▶ **What to work on**:
Among the lines below, count those with the word "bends". Answer with the number only.

-- Input for this task follows --

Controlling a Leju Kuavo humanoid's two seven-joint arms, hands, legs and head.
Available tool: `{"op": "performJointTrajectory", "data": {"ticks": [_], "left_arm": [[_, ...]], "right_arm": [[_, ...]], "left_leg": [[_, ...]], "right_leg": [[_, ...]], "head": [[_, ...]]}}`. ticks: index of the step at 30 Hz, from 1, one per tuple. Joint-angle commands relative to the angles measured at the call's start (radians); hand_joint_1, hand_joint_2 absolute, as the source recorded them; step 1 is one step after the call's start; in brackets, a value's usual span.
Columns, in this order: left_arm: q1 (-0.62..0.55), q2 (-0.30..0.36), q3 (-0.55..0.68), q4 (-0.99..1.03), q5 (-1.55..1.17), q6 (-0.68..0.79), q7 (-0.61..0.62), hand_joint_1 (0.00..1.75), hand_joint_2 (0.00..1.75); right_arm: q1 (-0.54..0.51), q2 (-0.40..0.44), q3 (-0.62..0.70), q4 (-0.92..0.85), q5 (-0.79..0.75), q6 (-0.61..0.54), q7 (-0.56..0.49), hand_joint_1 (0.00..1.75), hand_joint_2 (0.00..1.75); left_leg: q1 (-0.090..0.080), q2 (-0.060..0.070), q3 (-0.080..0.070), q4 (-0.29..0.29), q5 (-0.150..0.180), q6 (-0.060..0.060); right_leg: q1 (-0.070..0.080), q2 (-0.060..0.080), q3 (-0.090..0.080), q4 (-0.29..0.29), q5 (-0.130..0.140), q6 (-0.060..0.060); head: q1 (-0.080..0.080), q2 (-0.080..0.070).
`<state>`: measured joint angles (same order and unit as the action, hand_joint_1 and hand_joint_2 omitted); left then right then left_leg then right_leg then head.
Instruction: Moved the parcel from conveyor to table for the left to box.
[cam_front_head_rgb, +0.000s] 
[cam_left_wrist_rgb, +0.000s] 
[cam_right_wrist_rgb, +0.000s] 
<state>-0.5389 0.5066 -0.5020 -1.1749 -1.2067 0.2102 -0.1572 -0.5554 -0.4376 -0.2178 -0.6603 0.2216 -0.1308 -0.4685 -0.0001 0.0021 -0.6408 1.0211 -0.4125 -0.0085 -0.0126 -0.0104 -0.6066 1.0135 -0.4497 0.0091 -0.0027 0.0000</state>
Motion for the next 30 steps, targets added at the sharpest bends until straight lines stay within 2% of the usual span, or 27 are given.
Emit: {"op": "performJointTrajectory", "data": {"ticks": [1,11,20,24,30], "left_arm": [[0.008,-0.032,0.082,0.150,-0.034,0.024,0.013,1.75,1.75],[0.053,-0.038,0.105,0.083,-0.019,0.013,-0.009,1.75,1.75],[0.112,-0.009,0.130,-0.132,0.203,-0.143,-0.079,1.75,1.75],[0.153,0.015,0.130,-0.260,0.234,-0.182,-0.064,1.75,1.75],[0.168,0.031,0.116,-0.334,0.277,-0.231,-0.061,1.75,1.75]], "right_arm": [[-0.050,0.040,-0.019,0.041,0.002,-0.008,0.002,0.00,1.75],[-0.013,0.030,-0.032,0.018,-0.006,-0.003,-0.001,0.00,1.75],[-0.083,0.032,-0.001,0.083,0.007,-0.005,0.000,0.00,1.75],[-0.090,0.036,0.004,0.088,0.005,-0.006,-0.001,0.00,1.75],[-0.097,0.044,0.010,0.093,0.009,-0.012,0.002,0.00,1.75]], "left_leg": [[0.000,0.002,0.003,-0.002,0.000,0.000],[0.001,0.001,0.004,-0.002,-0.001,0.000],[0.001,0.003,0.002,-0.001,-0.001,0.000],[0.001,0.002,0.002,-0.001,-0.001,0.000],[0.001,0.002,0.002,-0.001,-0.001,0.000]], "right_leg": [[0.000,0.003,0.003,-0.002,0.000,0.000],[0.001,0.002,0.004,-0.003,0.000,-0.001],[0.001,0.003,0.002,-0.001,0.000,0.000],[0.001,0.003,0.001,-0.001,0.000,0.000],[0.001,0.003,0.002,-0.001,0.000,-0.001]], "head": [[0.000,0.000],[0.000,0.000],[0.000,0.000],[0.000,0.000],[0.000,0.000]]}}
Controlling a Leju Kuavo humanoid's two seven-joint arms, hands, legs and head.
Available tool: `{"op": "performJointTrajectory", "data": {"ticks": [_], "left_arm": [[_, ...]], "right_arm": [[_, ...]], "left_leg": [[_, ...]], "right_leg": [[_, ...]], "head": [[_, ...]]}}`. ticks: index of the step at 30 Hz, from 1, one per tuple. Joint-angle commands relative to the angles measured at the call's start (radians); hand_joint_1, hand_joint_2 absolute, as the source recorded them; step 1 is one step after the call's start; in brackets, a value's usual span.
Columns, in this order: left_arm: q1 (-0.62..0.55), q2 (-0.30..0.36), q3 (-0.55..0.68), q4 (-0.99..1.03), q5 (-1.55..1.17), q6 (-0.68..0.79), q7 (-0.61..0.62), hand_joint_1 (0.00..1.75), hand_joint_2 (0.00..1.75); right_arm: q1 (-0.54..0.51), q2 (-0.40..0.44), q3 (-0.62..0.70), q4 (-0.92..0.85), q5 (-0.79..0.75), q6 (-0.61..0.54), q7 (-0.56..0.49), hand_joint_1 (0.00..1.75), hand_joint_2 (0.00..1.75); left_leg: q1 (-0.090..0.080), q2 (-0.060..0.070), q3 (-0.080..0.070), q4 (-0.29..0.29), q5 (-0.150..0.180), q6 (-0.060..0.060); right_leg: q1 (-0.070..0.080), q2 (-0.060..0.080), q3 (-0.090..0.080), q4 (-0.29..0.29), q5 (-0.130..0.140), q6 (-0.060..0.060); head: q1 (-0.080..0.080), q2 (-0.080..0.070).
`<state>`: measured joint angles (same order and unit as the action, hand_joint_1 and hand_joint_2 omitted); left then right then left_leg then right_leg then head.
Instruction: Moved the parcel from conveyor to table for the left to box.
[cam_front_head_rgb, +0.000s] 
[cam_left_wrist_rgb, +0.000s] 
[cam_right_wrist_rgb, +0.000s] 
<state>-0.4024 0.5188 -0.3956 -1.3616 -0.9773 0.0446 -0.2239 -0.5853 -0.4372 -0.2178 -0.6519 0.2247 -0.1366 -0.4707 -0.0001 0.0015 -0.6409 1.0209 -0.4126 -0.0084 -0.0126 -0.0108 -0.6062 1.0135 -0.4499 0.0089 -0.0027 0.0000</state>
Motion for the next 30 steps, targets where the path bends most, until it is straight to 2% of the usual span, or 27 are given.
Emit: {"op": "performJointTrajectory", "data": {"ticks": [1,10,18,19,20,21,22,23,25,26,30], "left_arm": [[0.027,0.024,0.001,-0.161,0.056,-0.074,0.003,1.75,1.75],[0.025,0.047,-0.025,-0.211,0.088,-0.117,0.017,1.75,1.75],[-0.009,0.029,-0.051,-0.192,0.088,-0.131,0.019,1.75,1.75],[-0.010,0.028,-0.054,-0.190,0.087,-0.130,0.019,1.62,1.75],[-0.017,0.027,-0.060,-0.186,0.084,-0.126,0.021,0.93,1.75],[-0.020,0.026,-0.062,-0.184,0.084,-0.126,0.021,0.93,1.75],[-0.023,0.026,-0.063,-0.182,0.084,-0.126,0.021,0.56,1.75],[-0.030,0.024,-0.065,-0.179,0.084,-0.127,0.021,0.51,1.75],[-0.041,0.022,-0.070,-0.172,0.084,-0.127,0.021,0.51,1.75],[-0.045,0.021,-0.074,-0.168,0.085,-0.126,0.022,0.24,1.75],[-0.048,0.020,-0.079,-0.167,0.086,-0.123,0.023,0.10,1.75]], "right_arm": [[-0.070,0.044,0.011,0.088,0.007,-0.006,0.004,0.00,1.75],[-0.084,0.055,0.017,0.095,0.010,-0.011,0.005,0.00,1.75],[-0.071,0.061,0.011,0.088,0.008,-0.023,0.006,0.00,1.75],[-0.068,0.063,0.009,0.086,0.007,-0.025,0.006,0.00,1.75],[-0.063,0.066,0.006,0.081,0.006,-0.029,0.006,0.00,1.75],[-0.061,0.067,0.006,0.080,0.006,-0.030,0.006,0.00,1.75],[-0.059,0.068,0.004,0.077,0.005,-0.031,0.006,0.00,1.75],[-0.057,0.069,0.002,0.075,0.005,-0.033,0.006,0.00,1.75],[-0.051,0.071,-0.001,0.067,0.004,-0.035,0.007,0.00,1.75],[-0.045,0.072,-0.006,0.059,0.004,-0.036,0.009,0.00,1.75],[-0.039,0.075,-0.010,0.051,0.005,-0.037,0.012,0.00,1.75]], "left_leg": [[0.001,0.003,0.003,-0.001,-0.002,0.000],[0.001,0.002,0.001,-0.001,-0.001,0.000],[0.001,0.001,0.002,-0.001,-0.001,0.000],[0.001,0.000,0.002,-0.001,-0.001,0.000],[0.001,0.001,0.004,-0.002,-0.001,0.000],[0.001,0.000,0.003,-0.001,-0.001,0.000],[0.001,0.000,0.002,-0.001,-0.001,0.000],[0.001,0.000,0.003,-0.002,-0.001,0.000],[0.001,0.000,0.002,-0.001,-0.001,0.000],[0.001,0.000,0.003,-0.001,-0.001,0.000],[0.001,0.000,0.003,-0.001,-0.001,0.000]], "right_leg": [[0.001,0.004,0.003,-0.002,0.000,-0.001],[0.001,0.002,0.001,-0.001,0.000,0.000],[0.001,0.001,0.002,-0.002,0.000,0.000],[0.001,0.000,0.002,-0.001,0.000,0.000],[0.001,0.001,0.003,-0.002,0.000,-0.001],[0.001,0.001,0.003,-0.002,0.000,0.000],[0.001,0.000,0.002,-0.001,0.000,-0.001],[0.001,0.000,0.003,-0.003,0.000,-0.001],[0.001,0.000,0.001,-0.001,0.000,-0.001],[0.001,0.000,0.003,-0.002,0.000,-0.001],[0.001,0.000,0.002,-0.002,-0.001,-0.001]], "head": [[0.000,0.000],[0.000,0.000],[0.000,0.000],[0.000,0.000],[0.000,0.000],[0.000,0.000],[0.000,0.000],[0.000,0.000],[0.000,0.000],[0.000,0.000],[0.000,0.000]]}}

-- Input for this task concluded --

▶ **Answer to this task**:
2